Wednesday, November 17, 2010

Holy Mother of any advice for me?

Oh what a night.  I think I'm stealing that from a song, huh?

Since our move, our son has done much better here overall.  His attitude has improved as have his grades and school relationships.  He has been more cooperative than he was a  year ago.  The progress that we have seen has been pretty terrific.  With the exception of his mouth.

Oh. My. God.  I've been warned about the mouth of teenagers, but I really had no idea until I experienced it myself.  Nonstop arguing.  Everything out of his mouth is smart-alecky and ugly and rude.  And I'm ready to plug my ears with anything for the next three years.

I have never raised a teenager before.  In fact, my only real experience with teenagers is when I WAS a teenager, and I wouldn't wish that on anyone.  So I don't know how much of this is normal and how much is dealing with a chid who has a variety of different disabilities.  It's hard to navigate the maze of adolescence anyway, I think; but this is a bungled mess.

So take a deep breath, my friend.  Today will pass and tomorrow will come.  Hopefully he will calm down and we can try again.  I learned a long time ago that often, as a parent, you take two steps forward and one step back.  Sometimes you take one step forward and one step back.  Sometimes you do the fucking tango or the electric slide and you're not really sure what direction you're headed in.  But you have faith that at the end of the dance, you're in a better place than where you started.

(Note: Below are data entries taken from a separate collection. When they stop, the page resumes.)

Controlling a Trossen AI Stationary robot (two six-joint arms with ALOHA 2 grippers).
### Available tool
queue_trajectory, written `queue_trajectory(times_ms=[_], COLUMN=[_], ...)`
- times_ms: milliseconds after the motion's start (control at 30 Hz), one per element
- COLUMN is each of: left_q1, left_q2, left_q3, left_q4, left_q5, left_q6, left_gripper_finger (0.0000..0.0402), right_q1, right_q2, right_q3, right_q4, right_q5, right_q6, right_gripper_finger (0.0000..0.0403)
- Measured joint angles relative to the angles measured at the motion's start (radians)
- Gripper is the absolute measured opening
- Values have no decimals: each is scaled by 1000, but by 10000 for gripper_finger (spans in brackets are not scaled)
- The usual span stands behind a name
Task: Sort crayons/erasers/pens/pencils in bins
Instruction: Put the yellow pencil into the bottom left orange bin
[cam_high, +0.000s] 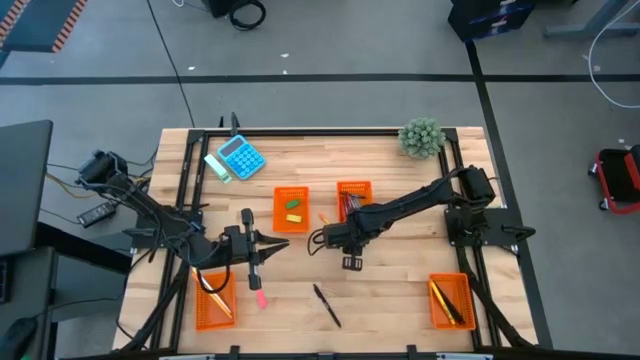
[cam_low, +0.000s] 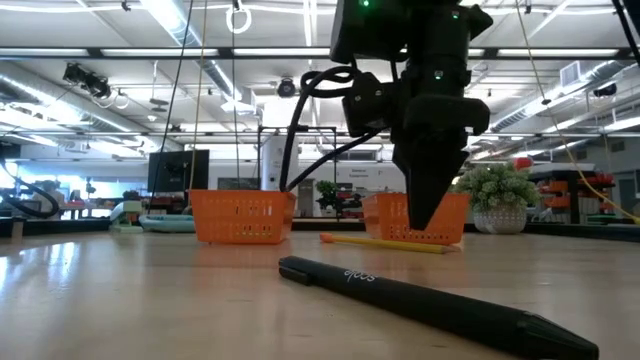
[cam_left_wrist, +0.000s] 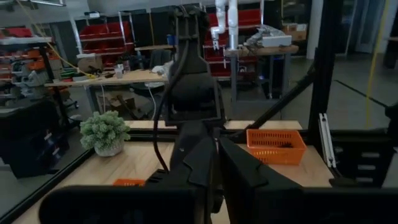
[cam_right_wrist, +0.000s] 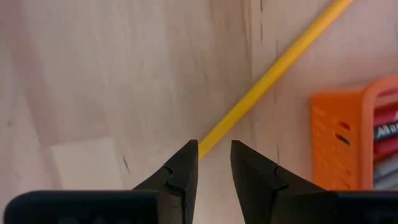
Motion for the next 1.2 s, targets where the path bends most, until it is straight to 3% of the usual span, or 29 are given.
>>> queue_trajectory(times_ms=[400, 900, 1200], left_q1=[-1, -1, -1], left_q2=[0, 0, 0], left_q3=[0, 0, 0], left_q4=[1, -5, -7], left_q5=[-12, -12, -12], left_q6=[-16, -20, 6], left_gripper_finger=[52, 53, 53], right_q1=[27, 97, 98], right_q2=[-8, -4, -8], right_q3=[-141, -154, -154], right_q4=[181, 208, 191], right_q5=[113, 178, 147], right_q6=[63, 51, 28], right_gripper_finger=[101, 99, 45])
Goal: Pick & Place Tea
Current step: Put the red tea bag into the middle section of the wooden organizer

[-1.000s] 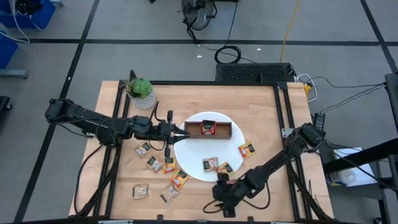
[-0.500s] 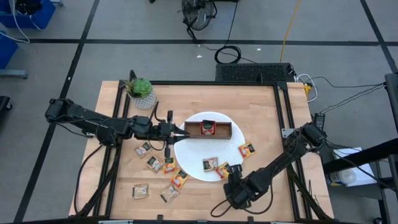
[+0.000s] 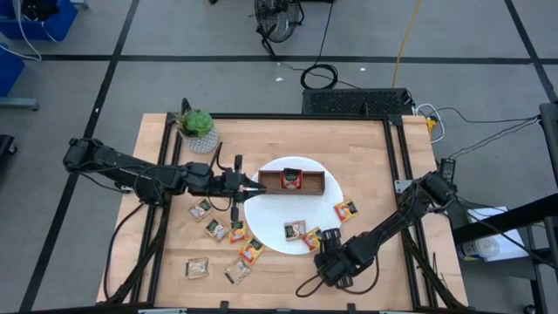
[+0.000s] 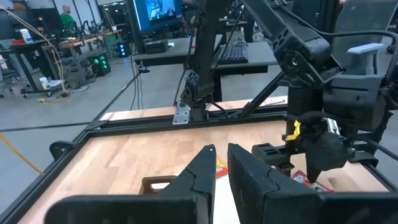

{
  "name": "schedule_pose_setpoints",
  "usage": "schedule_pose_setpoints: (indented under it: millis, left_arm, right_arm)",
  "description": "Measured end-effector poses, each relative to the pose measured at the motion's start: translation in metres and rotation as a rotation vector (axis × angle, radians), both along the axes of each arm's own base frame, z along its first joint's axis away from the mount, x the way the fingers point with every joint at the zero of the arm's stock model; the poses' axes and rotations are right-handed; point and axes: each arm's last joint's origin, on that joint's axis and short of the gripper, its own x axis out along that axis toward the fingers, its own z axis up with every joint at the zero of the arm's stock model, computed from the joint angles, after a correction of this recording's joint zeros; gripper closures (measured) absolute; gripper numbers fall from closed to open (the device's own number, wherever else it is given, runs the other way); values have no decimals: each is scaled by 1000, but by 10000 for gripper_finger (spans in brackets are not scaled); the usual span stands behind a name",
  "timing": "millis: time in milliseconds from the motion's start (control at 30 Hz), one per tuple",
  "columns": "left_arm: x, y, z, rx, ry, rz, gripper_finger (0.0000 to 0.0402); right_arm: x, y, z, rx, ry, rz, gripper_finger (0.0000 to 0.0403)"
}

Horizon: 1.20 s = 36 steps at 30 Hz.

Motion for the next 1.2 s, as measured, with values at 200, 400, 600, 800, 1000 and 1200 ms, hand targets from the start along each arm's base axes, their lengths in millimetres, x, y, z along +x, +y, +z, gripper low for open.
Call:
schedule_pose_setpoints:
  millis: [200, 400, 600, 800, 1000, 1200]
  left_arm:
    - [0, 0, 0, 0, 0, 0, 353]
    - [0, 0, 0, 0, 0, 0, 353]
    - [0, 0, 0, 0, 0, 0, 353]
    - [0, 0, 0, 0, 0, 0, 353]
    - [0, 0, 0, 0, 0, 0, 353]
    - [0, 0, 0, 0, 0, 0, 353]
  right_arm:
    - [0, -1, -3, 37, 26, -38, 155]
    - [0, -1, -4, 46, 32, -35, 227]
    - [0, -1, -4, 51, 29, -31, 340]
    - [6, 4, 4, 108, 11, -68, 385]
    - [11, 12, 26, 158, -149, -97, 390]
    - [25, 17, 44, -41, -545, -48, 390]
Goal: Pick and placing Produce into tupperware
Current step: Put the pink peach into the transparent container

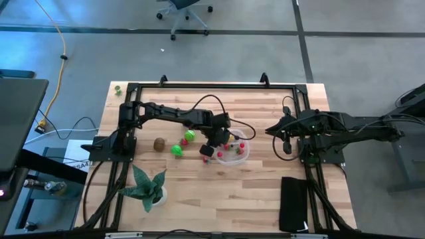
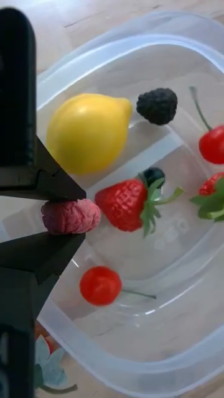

Here's to hoping for a better dance tomorrow.

Thursday, November 11, 2010

The Bitch Session

I've been interviewing for a job over the last several months and have turned a couple down because they didn't fit me well.  I thought I had found one in higher ed that would work for me.  The only snafu was that they wanted to call a reference that I didn't want them to call--someone who I had worked with and whom I had a contentious relationship.  This was during my last several months at my last job and a big part of why I left.  I was on FMLA during most of that time and struggling to balance a very sick child and a terminal diagnosis for my mother, among other things.

Well, I was still offered the job.  I guess for that I should be thankful.  But I was subjected to a lecture about the importance of regular attendance.  I was biting my tongue until it nearly bled, because this is what I wanted to say:

Yes, I missed work.  Yes, I left early.  Those days, primarily, were used to take my child to therapy or to a psychiatrist's office.  There were days I was caring for my other child--an asthmatic with severe allergies--when she was too ill to go to school.  And in all honesty, there were probably some times that I was exhausted from it all.

I'm one woman.  I can only do so much and meet so many needs.  Caring for a child with attachment disorder full time is a huge job.  Getting an IEP written, taking kids to doctors, taking kids to therapy, taking kids to psychiatrists, not to mention medical and psychiatric specialists.  I would love nothing more than the idea that I could dedicate myself 100% to my job.  But that would be a lie.  I can't.  I don't live a typical mom's life some days and some days I never will.  That's the reality.

So the dilemma:  do I tell my new workplace or not?  Do I pretend I'm not the mother of two children who need more care than most?

I don't know what the answer is.  I hope I figure it out.